Cantuaria stewarti
- Conservation status: Data Deficient (NZ TCS)

Scientific classification
- Kingdom: Animalia
- Phylum: Arthropoda
- Subphylum: Chelicerata
- Class: Arachnida
- Order: Araneae
- Infraorder: Mygalomorphae
- Family: Idiopidae
- Genus: Cantuaria
- Species: C. stewarti
- Binomial name: Cantuaria stewarti (Todd, 1945)
- Synonyms: Arbanitis huttoni stewarti

= Cantuaria stewarti =

- Authority: (Todd, 1945)
- Conservation status: DD
- Synonyms: Arbanitis huttoni stewarti

Species of spider

Cantuaria stewarti is a species of trapdoor spider endemic to New Zealand.

==Taxonomy==
This species was originally described as the subspecies Arbanitis huttoni stewarti in 1945 by Valerie Todd from female and male specimens collected on Stewart Island.

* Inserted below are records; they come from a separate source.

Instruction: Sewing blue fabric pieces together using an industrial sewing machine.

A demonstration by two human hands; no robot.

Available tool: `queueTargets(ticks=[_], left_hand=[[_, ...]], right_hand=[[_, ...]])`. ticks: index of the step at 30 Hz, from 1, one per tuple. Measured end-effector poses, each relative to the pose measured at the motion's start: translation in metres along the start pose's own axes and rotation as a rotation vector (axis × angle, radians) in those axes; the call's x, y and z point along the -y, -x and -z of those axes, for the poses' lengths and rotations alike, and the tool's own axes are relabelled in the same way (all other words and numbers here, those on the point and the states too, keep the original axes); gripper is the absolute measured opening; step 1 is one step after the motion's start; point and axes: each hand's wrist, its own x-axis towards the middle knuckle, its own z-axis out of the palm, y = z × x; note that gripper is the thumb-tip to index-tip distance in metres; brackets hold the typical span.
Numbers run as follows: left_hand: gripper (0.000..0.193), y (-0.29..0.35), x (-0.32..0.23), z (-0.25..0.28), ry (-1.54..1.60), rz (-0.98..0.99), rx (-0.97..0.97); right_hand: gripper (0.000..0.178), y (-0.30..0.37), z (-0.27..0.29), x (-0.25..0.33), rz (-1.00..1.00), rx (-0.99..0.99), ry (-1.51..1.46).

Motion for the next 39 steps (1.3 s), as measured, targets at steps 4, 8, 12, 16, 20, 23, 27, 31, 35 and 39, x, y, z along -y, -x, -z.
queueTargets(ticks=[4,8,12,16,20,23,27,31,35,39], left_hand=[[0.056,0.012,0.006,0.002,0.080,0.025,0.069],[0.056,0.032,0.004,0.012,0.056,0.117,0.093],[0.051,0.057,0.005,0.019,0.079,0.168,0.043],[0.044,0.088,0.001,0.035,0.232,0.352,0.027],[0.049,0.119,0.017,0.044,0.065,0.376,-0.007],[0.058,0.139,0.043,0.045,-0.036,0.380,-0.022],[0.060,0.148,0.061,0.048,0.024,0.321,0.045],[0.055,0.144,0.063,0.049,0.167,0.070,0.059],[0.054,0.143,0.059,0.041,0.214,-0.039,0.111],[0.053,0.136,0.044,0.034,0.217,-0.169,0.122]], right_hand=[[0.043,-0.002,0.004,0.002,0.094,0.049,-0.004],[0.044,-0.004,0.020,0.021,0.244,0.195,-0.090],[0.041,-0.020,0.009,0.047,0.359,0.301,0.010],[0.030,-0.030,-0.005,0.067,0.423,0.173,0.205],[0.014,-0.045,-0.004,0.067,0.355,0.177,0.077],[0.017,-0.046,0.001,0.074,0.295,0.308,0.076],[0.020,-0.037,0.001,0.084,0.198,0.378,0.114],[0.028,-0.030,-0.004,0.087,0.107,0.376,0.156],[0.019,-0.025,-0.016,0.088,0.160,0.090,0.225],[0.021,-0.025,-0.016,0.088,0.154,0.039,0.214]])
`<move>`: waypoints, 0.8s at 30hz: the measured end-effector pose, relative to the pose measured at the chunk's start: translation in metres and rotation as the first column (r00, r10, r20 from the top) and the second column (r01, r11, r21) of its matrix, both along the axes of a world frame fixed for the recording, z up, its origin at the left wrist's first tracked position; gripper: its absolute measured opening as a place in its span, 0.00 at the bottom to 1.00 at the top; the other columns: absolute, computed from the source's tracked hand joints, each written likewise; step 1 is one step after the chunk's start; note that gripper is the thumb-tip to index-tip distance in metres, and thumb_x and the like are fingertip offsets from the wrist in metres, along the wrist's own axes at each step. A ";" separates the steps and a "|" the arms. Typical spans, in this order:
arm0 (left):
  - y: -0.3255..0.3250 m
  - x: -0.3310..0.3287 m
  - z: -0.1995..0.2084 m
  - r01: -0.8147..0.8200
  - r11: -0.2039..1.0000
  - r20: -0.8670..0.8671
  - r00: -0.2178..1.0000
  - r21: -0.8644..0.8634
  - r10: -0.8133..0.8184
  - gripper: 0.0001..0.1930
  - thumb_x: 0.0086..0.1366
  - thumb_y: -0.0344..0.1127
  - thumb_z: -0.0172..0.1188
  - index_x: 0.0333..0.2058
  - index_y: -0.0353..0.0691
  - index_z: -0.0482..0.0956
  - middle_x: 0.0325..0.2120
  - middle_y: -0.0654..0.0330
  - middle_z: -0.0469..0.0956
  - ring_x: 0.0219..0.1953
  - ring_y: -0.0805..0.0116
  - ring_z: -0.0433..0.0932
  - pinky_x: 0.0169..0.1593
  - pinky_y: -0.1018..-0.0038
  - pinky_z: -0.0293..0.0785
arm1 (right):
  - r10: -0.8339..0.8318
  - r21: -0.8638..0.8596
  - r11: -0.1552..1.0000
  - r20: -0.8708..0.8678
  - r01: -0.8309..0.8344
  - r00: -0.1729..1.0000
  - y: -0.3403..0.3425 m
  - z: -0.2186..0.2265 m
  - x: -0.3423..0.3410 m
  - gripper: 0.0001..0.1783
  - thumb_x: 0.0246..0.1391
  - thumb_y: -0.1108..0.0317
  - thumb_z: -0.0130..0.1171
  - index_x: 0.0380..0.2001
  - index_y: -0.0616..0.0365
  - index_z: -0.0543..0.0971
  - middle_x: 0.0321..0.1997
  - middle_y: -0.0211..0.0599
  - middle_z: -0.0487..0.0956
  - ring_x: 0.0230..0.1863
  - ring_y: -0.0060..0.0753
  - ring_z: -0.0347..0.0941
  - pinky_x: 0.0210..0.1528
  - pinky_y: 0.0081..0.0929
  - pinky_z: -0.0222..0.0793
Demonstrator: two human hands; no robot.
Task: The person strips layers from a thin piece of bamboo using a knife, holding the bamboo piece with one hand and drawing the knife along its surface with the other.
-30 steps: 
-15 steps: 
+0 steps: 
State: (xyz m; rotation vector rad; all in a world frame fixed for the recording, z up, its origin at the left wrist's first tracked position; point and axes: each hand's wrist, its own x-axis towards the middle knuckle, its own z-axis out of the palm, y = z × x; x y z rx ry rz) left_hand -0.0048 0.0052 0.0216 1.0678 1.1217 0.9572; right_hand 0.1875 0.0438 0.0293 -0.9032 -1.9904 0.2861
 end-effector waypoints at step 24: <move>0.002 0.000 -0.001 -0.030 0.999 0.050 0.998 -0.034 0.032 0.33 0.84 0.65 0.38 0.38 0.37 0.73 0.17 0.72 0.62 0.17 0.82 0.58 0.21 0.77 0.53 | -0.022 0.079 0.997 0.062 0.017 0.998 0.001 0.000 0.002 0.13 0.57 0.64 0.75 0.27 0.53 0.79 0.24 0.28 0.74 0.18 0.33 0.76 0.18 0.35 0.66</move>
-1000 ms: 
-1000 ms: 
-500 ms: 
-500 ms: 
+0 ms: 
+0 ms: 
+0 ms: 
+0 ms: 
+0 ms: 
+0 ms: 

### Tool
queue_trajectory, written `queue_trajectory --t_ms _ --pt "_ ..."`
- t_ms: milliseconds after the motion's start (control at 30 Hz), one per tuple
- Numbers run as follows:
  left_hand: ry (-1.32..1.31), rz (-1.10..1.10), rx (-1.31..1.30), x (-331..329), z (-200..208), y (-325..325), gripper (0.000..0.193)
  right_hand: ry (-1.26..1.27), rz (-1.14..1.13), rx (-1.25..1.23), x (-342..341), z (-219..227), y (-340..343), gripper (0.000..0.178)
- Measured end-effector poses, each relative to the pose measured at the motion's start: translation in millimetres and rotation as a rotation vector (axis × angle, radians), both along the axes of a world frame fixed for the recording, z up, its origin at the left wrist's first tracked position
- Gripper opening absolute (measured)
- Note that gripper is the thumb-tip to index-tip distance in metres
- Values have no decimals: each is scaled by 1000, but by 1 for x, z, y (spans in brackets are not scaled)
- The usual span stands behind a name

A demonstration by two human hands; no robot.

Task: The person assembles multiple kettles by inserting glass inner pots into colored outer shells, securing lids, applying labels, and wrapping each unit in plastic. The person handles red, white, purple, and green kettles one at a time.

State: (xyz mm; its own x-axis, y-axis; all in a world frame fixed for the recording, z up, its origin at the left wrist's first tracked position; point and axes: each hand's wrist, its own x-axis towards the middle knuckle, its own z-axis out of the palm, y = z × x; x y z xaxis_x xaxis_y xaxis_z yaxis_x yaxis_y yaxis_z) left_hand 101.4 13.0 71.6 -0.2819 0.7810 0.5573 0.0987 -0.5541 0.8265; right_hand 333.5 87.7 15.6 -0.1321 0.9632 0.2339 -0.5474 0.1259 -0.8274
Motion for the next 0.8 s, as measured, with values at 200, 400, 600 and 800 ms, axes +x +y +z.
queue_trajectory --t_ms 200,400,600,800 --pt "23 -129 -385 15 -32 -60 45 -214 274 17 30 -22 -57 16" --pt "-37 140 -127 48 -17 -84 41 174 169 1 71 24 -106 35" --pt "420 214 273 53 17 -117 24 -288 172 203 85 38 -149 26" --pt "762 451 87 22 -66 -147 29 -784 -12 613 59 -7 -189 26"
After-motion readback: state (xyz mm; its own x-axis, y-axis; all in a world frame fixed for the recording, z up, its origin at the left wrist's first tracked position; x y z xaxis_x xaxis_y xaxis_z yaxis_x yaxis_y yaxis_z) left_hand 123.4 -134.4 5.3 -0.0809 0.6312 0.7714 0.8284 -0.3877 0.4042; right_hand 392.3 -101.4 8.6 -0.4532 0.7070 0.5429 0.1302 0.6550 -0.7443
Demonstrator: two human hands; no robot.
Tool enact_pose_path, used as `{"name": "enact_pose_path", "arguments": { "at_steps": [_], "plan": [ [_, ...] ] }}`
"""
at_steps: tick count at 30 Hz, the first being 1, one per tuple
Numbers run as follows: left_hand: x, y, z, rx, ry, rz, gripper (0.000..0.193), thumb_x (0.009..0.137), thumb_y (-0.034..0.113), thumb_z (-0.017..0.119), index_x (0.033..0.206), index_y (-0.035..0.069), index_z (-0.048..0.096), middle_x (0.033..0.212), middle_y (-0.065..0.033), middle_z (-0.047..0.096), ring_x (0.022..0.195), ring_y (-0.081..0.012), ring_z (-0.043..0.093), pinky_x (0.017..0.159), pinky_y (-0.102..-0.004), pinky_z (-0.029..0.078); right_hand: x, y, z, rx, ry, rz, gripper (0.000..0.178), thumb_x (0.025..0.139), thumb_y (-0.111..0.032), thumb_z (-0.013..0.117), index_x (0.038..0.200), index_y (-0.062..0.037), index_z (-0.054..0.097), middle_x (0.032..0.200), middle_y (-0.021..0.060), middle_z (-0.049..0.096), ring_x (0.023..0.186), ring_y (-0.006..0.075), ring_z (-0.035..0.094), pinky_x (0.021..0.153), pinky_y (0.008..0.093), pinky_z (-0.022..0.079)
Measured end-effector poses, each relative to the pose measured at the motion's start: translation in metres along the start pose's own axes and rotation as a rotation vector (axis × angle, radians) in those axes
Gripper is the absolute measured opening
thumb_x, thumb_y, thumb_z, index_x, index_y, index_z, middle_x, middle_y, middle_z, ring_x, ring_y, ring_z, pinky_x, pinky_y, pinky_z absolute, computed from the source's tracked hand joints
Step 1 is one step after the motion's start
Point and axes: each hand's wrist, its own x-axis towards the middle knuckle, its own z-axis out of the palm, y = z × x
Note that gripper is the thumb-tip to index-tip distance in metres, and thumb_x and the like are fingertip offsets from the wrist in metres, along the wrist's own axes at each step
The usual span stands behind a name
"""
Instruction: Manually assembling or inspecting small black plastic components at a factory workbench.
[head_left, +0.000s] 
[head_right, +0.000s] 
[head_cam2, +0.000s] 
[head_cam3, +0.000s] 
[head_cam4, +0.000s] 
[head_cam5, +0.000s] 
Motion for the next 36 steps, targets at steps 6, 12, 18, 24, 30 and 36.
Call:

This subspecies was elevated to species and transferred to the Cantuaria genus in 1968 by Ray Forster.

==Description==
The male is recorded at 15.8mm in length. The carapace and legs are orange brown. The abdomen has a chevron pattern dorsally. The female is recorded at 13.8mm in length. The carapace and legs are orange brown. The abdomen is shaded with reddish brown on the dorsal surface.

==Distribution==
This species is only known from Stewart Island, New Zealand.

==Conservation status==
Under the New Zealand Threat Classification System, this species is listed as Data Deficient with the qualifiers of "Data Poor: Size" and "Data Poor: Trend".